By its very definition, farming looks forward: What crops to grow next year? What animals to raise? What systems and infrastructure are necessary to make those happen? But even as the students think ahead, the future of the project and others like it in New England could be threatened next year because of changes in federal funding for the Great Strides Rural Education Corps, the program that brought Dunton to the community.

Great Strides is funded by AmeriCorps. The funding shortfall comes from both an increase in demands on the AmeriCorps program (many more organizations are requesting volunteers), and from federal budget cuts, known also as sequestration.

Great Strides prefers to have ongoing partnerships, according to Christian, so a school like Marti Stevens could normally expect to get a new AmeriCorps volunteer when Dunton’s year is over.

“It’ll be a big burden for them to figure out how to continue it without the involvement of a full-time AmeriCorps member,” Christian said. “They have to figure out how to make it work with existing staff people, or try to get a bunch of volunteers.
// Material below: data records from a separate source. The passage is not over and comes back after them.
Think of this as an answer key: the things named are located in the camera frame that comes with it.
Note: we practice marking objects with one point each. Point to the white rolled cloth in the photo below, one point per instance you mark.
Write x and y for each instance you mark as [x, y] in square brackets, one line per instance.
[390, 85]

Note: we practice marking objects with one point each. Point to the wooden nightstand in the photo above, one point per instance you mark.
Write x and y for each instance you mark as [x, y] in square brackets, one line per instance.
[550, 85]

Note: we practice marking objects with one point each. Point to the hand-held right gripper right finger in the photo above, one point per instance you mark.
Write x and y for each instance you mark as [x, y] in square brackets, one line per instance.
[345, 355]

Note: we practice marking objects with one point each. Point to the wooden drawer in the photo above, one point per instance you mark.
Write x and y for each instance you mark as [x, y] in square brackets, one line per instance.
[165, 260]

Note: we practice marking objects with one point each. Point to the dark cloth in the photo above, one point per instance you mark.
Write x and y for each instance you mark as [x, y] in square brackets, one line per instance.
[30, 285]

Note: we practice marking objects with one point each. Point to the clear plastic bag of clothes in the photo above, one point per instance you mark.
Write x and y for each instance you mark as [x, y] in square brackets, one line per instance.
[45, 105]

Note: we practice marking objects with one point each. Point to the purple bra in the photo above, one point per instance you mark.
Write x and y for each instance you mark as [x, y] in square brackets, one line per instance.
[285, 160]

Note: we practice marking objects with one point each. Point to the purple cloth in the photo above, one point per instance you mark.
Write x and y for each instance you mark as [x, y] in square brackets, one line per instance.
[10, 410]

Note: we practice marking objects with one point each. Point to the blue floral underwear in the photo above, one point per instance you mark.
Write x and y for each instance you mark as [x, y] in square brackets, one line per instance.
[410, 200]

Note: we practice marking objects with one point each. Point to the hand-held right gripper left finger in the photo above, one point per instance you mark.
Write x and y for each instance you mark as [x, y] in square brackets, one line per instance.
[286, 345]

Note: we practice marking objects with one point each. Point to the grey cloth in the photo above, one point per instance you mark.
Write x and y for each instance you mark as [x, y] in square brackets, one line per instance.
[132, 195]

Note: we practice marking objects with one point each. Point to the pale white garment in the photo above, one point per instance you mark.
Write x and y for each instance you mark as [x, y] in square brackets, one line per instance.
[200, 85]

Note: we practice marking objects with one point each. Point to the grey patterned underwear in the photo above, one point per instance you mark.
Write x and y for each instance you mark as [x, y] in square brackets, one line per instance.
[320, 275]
I think it will be hard for a lot of our partners who have benefited from having a full-time dedicated person to work with some of their most struggling students.”

The loss of two teachers from the center only exacerbates the challenge. But while Dunton recognizes that the program’s future is uncertain, she is sure that the students will keep learning and planning.

“It’s a whole new concept,” she said, “and the kids have really been driving it.”